Currently, emergency disposal technologies such as adsorption, coagulation, oxidation, neutralization, chemical precipitation, ion exchange, water dilution, and damming, among others, are commonly used in environmental pollution accidents (Fu and Wang 2011; Lakherwal 2014; Saravanan et al. 2013). For example, a novel pre-hydrolysed coagulant was applied to the decolorizing treatment for textile wastewater (Verma et al. 2012). In most cases, two or more technologies were used in conjunction. For example, chemical precipitation and water dilution were used together in the cadmium pollution accident in Longjiang River, Guangxi, China (Zhang et al. 2013). Many materials can be used as SCCM in adsorption technology, such as activated carbon, activated alumina, silicone, molecular sieve, etc., and an even greater number of materials are available in coagulation technology, which is divided into inorganic coagulants and organic coagulants. Therefore, a method for quick and accurate selection of the appropriate materials from existing EDT and SCCM for pollution cases is an important topic that became timely when the pollution accident occurred for further study.
The research on screening of EDT is fairly new and is experiencing rapid growth. Shi applied group decision technology based on an improved analytical hierarchy process to screen EDT in the aniline pollution accident in Zhuozhang River, Changzhi, Shanxi, China, and the results were quite satisfactory (Shi et al. 2014). Liu developed an evaluation framework based on the dynamic fuzzy grey relational analysis method and applied it in a case study to evaluate emergency arsenic treatment technology and demonstrate its applicability and feasibility for emergency arsenic pollution under two scenarios associated with different arsenic levels (Liu et al. 2015a).
After choosing the EDT, the appropriate disposal materials require further confirmation based on the field situation. SCCM must be screened due to many alternative materials. For instance, in the past process of screening EDT for environmental pollution, the screening result is usually “activated carbon adsorption” or “additional coagulant,” but many types of activated carbon and coagulant are available. The choice of which specific activated carbon or coagulant to use is commonly decided based on the decision maker’s subjective experience, and no corresponding material database, case base, or screening model method is available for decision support. Additionally, no relevant references exist in the literature for this research field.
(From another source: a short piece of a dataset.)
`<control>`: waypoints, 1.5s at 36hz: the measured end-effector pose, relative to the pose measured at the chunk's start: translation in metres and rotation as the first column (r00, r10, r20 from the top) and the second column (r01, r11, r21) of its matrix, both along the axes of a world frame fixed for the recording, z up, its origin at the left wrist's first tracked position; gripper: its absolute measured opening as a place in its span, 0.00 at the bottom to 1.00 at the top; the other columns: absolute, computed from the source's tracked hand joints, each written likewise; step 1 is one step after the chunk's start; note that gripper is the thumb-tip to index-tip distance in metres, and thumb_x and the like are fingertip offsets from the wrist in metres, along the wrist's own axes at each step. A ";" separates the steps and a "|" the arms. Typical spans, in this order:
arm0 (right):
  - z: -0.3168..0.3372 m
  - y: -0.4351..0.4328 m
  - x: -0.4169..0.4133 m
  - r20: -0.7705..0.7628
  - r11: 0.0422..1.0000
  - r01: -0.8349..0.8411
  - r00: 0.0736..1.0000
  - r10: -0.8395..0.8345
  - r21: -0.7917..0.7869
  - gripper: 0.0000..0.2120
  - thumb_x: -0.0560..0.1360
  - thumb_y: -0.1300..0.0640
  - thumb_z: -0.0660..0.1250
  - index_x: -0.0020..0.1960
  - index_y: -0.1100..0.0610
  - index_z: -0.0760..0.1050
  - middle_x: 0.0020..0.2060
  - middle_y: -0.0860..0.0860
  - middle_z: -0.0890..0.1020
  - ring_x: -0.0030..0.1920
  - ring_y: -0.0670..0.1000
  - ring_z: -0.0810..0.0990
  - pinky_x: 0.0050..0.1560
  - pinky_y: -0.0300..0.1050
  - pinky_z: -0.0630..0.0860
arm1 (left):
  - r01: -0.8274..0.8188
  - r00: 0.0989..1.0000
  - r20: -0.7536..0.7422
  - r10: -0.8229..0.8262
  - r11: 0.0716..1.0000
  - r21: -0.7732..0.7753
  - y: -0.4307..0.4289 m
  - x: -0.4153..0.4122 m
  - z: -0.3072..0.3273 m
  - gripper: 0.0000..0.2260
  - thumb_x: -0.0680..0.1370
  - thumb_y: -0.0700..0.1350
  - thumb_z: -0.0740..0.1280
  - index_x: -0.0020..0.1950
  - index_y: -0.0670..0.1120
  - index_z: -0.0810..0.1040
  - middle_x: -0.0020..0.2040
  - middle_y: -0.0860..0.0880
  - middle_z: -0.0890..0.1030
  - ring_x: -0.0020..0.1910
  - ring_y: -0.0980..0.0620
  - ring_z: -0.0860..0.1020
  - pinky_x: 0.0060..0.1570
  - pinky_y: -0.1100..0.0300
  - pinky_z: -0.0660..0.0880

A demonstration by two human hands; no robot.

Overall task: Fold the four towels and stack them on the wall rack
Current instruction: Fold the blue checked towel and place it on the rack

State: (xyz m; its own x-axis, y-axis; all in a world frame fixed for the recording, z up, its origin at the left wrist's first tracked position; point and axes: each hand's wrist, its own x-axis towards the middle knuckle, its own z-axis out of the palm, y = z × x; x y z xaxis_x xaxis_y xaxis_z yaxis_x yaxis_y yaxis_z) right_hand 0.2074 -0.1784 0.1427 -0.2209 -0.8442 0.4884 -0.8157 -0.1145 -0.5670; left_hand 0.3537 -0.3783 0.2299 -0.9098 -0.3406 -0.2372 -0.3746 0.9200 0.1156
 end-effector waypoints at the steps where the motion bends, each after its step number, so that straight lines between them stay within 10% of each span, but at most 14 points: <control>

This study applied the developed case-based reasoning (CBR) method to deeply screen SCCM used in emergency technology based on the foundation of technology screening.
CBR is a reasoning technology based on experiences with artificial intelligence that first appeared in the 1980s and is also a reasoning model for obtaining a problem solution that is similar to the current case based on the process of human cognitive psychology through simulation of the process of human problem solving and access to a historical case base (Armaghan and Renaud 2012). The CBR method was based on experience, but revision must be conducted to obtain additional suitable solutions to new problems. Therefore, two strategies were used to establish a successful CBR system. One strategy was to establish a comprehensive case base, and the other was to establish a powerful case correction function. Based on these two strategies, this study established a case base for environmental pollution emergency disposal and proposed a better case correction method.
The establishment of a case base for environmental pollution emergency disposal events is designed to provide a foundation for screening SCCM. In fact, in most cases, it is difficult to find a similar referred case from the limited historical cases for a current pollution accident due to non-detailed historical case information or a lack of useful cases. At this point, the only solution is to find a case that is similar to the non-solved problem, and therefore, the retrieved cases must be modified. Case revision is an essential component of the CBR system, which forms the method and process for solution of a current problem through reasonable revision of retrieved similar cases. Theoretically speaking, if the modified function of the CBR system were sufficiently powerful, the revision process is still applicable even only one or a few cases are available. Case revision has presented a difficulty and a hotspot for relay searching in the CBR system in recent years, and no general case revision method is available due to the different requirements of various field and different modified methods of various cases. In recent years, selected new revision methods have been successively applied, such as the weighted mean (Kwong et al. 1997), equal mean (Shepperd and Schofield 1997), closet analogy (Walkerden and Fo 1999), median (Angelis and Stamelos 2000), genetic algorithm (Passone et al. 2006), multivariate regression analysis (Ji et al. 2012), anchor mapping algorithm (Minor et al. 2014), and grey relational analysis (Hu et al. 2015). In addition, a previous researcher presented an adaptation method for solutions using feature values of retrieved cases by introducing an adaptability value to improve the adaptation performance (Qi et al. 2012).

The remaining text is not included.